[Data segment — start]

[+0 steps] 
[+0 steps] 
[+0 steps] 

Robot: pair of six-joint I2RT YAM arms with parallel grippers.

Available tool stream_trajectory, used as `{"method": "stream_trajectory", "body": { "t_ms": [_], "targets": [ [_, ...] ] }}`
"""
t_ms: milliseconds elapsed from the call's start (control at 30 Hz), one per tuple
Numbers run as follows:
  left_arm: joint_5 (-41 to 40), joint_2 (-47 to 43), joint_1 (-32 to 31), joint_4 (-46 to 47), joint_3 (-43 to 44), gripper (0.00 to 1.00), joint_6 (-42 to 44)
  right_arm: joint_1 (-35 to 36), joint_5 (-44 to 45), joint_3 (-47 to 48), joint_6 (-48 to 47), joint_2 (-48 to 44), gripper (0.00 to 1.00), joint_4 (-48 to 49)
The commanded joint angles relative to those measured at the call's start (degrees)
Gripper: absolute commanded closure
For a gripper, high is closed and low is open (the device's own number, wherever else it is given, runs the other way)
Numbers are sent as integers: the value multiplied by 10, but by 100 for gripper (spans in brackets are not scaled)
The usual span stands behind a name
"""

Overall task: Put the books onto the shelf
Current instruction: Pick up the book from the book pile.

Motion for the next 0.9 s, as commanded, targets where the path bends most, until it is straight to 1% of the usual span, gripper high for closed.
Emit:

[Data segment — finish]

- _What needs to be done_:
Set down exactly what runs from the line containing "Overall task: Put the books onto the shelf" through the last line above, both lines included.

- _Expected answer_:
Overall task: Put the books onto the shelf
Current instruction: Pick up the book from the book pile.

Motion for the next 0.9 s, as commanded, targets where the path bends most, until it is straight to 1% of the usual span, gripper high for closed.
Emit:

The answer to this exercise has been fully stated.